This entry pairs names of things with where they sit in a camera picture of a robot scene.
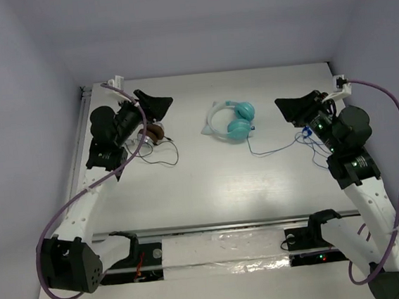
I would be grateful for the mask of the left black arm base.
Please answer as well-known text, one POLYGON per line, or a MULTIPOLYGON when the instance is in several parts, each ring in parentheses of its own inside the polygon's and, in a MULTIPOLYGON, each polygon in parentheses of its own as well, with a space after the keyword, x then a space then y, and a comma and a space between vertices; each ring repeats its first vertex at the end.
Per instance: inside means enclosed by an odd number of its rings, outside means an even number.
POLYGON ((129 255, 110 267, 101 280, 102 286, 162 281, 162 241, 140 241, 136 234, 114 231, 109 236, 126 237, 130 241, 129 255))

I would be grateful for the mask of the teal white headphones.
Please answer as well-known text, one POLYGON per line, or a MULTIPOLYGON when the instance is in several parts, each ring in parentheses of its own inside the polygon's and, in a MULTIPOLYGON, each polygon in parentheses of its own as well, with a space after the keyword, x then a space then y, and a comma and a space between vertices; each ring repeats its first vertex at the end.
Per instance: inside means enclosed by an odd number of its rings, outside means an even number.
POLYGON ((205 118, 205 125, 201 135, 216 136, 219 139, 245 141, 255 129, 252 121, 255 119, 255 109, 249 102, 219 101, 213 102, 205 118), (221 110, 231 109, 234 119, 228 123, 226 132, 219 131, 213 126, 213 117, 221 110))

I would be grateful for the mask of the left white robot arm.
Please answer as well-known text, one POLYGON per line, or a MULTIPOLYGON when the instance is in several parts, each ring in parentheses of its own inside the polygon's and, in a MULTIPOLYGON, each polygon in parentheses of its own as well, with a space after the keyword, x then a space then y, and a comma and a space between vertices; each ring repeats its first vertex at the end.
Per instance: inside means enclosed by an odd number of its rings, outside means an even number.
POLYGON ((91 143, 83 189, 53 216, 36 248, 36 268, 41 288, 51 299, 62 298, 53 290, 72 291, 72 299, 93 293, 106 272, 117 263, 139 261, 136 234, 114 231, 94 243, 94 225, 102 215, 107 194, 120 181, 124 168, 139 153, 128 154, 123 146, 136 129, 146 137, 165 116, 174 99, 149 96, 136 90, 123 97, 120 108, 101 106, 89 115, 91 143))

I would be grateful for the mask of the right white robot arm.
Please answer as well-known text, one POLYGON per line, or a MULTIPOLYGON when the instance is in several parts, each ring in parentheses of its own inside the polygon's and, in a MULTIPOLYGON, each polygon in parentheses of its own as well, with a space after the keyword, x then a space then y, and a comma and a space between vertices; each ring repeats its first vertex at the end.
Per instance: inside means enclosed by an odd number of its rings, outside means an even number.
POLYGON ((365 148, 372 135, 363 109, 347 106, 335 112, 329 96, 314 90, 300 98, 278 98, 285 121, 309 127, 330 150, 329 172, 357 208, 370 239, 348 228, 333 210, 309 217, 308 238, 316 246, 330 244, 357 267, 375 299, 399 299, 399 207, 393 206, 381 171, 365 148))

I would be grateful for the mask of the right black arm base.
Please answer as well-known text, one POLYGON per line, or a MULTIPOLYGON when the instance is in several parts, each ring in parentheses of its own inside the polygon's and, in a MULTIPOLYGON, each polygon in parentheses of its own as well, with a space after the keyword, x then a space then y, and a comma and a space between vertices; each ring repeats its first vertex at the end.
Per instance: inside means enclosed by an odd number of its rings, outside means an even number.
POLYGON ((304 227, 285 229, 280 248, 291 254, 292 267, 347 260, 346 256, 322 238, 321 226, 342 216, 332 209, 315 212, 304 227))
...
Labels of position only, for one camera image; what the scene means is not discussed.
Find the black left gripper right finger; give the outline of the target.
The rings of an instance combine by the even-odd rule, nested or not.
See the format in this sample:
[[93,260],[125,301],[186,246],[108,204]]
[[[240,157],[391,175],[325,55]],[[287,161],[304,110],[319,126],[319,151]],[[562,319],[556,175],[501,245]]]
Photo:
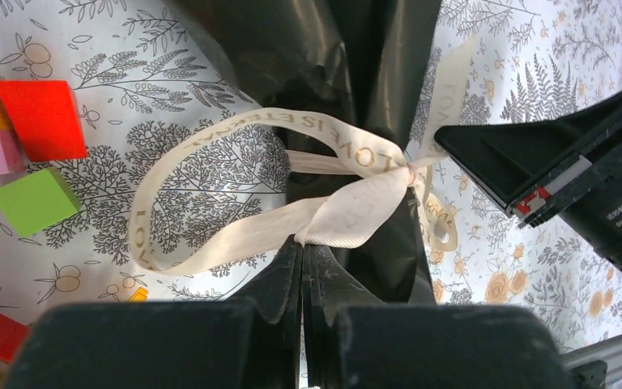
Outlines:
==
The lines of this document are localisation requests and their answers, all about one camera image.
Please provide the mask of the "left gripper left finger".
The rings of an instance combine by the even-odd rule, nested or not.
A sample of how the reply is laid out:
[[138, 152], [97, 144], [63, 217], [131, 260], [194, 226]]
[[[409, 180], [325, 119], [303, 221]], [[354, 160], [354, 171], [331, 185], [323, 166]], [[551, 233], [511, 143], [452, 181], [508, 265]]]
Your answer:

*Problem requirements*:
Copy every line of the data that carries the word "scene".

*Response to the task*:
This entry pairs names of things with where they sit in a camera picture of a robot scene.
Labels of position only, for one camera image; what the scene means is not discussed.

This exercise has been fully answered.